Последние пять метров пространство между рельсами закрыто арматурной сеткой, контактный рельс отсутствует, зато имеется прямоугольный люк, запертый на новенький навесной замок. Пыльченко легко перекусил дужку гидроножницами, и группа спустилась вниз по 50-ступенчатой лестнице. Здесь неработающий пульт привода и черный телефон без диска и без гудка. Впереди гермоворота, но они не заперты! Мотор привода герметизации имеет четырехгранный штырь для ручного открытия, ржавая изогнутая ручка лежит рядом.
— Ну-ка, Середов, попробуй покрутить! — без особой уверенности командует Леший.
Боец пробует.

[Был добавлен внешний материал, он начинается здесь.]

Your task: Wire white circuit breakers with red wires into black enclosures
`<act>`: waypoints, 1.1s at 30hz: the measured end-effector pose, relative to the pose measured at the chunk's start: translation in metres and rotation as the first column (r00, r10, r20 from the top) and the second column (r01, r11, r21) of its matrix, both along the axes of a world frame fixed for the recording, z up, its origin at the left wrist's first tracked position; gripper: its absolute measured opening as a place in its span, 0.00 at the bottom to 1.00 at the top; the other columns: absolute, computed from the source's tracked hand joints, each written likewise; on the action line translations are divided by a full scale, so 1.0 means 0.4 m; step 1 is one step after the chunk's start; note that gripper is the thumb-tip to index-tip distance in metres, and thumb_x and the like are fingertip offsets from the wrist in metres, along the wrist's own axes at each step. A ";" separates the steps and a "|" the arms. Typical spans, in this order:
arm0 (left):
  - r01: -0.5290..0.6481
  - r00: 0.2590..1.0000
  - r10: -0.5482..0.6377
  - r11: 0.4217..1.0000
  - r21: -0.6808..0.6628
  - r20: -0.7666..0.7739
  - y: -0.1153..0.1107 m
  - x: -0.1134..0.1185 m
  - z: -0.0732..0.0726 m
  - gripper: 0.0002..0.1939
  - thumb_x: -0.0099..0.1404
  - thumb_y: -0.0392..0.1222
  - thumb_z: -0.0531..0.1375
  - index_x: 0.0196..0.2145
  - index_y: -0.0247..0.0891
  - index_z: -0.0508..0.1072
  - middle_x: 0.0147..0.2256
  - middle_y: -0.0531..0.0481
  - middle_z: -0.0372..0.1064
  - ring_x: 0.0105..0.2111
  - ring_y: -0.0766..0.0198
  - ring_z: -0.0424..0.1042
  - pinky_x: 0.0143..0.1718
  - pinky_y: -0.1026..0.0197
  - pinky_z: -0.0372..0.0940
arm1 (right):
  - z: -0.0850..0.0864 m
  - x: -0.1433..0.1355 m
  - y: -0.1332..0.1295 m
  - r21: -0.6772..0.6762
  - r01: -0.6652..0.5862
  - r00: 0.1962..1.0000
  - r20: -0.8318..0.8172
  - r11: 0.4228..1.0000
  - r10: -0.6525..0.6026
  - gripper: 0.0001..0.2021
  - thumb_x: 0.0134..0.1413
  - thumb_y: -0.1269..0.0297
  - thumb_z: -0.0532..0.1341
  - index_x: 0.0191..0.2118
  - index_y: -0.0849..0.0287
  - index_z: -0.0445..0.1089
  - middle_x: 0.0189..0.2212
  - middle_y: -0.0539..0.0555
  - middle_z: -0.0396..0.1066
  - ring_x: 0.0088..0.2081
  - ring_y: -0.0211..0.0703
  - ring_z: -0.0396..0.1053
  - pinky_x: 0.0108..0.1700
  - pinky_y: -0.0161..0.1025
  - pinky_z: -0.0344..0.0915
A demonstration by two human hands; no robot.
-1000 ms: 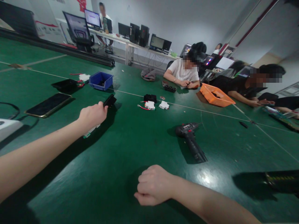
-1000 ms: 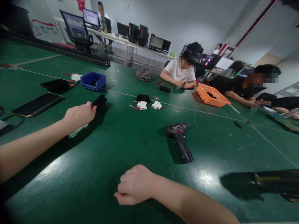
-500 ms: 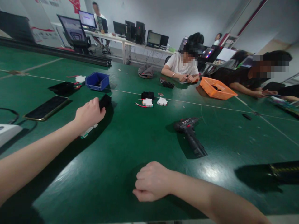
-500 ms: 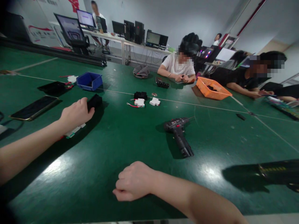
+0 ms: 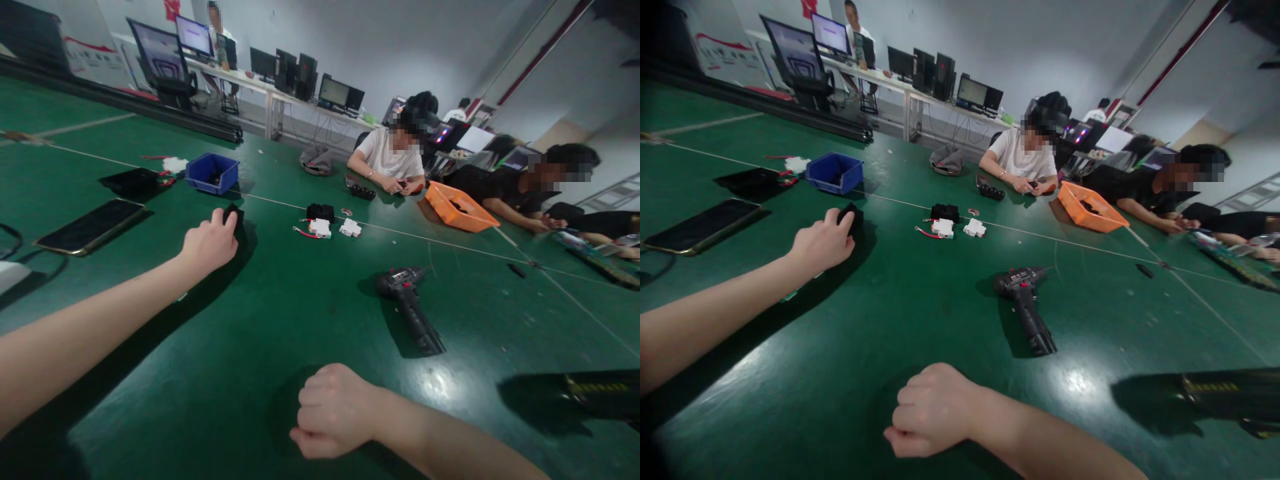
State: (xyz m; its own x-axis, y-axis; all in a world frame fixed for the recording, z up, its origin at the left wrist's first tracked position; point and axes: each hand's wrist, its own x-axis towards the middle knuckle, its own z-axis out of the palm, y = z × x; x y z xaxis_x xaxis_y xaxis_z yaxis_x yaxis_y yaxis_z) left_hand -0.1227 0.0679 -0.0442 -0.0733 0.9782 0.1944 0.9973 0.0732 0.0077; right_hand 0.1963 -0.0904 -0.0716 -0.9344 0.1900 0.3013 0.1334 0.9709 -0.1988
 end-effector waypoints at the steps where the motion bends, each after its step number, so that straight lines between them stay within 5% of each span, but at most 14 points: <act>1: 0.003 1.000 -0.003 1.000 0.008 0.000 0.000 -0.004 -0.003 0.31 0.71 0.45 0.44 0.69 0.33 0.51 0.63 0.24 0.52 0.48 0.36 0.71 0.42 0.42 0.69 | 0.003 0.000 -0.001 0.007 0.001 1.000 0.004 1.000 -0.001 0.20 0.60 0.58 0.57 0.18 0.56 0.58 0.15 0.45 0.59 0.20 0.35 0.57 0.23 0.39 0.44; 5: -0.002 1.000 0.003 1.000 -0.005 0.012 0.001 -0.016 -0.005 0.33 0.70 0.43 0.48 0.69 0.34 0.49 0.62 0.27 0.55 0.50 0.41 0.70 0.44 0.49 0.69 | 0.028 -0.007 0.019 0.033 0.040 0.999 0.011 0.999 -0.041 0.18 0.60 0.63 0.58 0.19 0.56 0.58 0.16 0.46 0.58 0.20 0.35 0.55 0.25 0.40 0.44; 9: -0.008 1.000 0.008 1.000 -0.001 0.015 0.007 -0.027 -0.011 0.33 0.69 0.40 0.50 0.70 0.34 0.48 0.62 0.29 0.55 0.50 0.45 0.70 0.43 0.52 0.68 | 0.052 -0.034 0.119 0.044 0.268 0.963 0.010 0.963 -0.268 0.17 0.64 0.68 0.56 0.22 0.57 0.61 0.19 0.48 0.61 0.23 0.37 0.57 0.28 0.40 0.48; 16: 0.033 0.998 -0.033 0.999 0.009 0.057 0.015 -0.045 -0.024 0.35 0.68 0.36 0.51 0.70 0.33 0.47 0.63 0.29 0.54 0.48 0.47 0.70 0.42 0.53 0.68 | 0.061 -0.125 0.428 0.180 0.630 0.752 0.099 0.755 -0.652 0.18 0.69 0.59 0.52 0.27 0.57 0.68 0.29 0.53 0.70 0.33 0.41 0.68 0.36 0.37 0.59; 21: 0.050 0.995 -0.050 0.999 0.009 0.091 0.024 -0.052 -0.033 0.35 0.68 0.33 0.51 0.71 0.34 0.47 0.63 0.30 0.55 0.49 0.49 0.70 0.43 0.54 0.68 | 0.062 -0.200 0.587 0.205 0.742 0.637 0.082 0.639 -0.766 0.10 0.65 0.62 0.55 0.44 0.58 0.71 0.45 0.59 0.72 0.41 0.48 0.71 0.37 0.39 0.63; 27: 0.067 0.996 -0.068 0.998 0.023 0.049 0.031 -0.055 -0.038 0.34 0.68 0.33 0.51 0.70 0.32 0.48 0.62 0.31 0.57 0.47 0.50 0.71 0.42 0.55 0.68 | 0.031 -0.229 0.613 0.198 0.820 0.522 0.126 0.537 -0.843 0.14 0.66 0.61 0.54 0.52 0.58 0.69 0.52 0.61 0.71 0.45 0.54 0.72 0.39 0.42 0.66; 33: 0.086 0.995 -0.089 0.994 0.068 0.037 0.025 -0.052 -0.034 0.31 0.69 0.36 0.50 0.68 0.31 0.52 0.62 0.31 0.58 0.49 0.49 0.70 0.43 0.54 0.67 | 0.050 -0.166 0.518 0.188 0.830 0.488 0.210 0.525 -0.847 0.12 0.66 0.63 0.56 0.51 0.57 0.71 0.45 0.58 0.74 0.38 0.49 0.74 0.36 0.40 0.65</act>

Ворота открываются!
— Вперед! — командует Леший, и первым проскальзывает через ворота. Он замечает, что на тюбингах стен стоит цифра 1952.
За воротами такая же лестница, и, поднявшись по ней, группа оказывается за бетонными воротами, в пятиметровом тоннеле с однопутными рельсами. Контактный рельс тут отсутствует. Зато у перрона, будто ожидая высокопоставленных пассажиров, стоит двухвагонный дизель-поезд.
— Вот это и есть «Метро-2», — с гордостью говорит Пыльченко, будто это он его построил.
Светя фонарями, они идут по тоннелю. Стены отделаны стальным тюбингом, отражающим лучи. Ощущается заметный уклон вниз. Боковые сбойки ведут в вентиляционные шахты — из некоторых ощутимо тянет свежим воздухом. Рельсы под ногами утоплены в бетонные плиты и не мешают идти.
— Тут и на машинах можно ездить, — удивленно говорит Середов.
— А идти вообще одно удовольствие, — добавляет Зарембо. — Можно пять километров в час отшагать!
Но прошли они недалеко — примерно через километр наткнулись на плакат: «Прохода нет, завал.